Table of Contents
ISRN Chemical Engineering
Volume 2013 (2013), Article ID 851602, 13 pages
http://dx.doi.org/10.1155/2013/851602
Research Article

Biosorption of Cr(III) and Pb(II) by Schoenoplectus californicus and Insights into the Binding Mechanism

1Laboratory of Analytical Chemistry, Department of Natural Resources and Environment, Faculty of Agronomy, University of Buenos Aires, C1417DSE Buenos Aires, Argentina
2Laboratory of Electron Microscopy, Atomic Center Constituyentes, National Atomic Energy Commission, B1650 Buenos Aires, Argentina
3Department of Plant Biology and Soil Science, Faculty of Biology, University of Vigo, 36310 Pontevedra, Spain

Received 8 May 2013; Accepted 13 June 2013

Academic Editors: C. Chen, C. B. Coldeira, C.-T. Hsieh, J. J. Rodriguez, and C. Xu

Copyright © 2013 Tomás Agustín Rearte et al. This is an open access article distributed under the Creative Commons Attribution License, which permits unrestricted use, distribution, and reproduction in any medium, provided the original work is properly cited.

Abstract

Biosorption and desorption of chromium and lead on shoots biomass of Schoenoplectus californicus were investigated by performing batch sorption tests in different conditions of pH, biosorbent dose, and initial concentration in simple and binary solutions.
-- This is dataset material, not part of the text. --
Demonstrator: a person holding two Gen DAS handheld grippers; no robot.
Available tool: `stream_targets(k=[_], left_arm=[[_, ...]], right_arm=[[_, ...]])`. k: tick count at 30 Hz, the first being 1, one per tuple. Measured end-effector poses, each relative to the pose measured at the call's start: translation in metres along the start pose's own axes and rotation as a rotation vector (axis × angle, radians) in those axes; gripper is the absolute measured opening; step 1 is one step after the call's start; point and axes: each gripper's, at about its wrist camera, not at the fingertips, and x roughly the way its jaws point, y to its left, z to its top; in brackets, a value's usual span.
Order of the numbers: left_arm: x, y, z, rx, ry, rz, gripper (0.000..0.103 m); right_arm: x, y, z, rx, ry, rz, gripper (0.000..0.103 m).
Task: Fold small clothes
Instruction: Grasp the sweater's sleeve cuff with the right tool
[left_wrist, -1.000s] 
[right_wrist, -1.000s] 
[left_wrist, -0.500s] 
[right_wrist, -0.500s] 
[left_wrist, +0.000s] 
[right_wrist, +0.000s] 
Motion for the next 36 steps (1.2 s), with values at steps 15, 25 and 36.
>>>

Langmuir, Freundlich, Temkin, and Dubinin-Radushkevich isotherm models were employed to describe sorption equilibrium. Filters and biomass were characterized before and after treatments by environmental scanning electron microscopy and X-ray energy-dispersive spectrometry. The optimal conditions for biosorption were found to be pH 5 for both metals. The contact time to reach pseudoequilibrium changed as a function of pH and the metal studied. The highest optimisation of biosorbent dose was 5 g L−1 at pH 7 and 15 g L−1 at pH 5 for both metals. The most effective extracting agents for lead and chromium proved to be HNO3 and NaOH, respectively. The recovery of lead was greater than of chromium because the Cr(III) sorption mechanisms involve a stronger binding energy than the mechanisms for Pb(II), such as in intern sphere complexes. Both metals accounted for a high % removal (>90%) under the best sorption conditions. The use of Schoenoplectus californicus proved to be an efficient and economical alternative for the treatment of effluents contaminated with lead and chromium.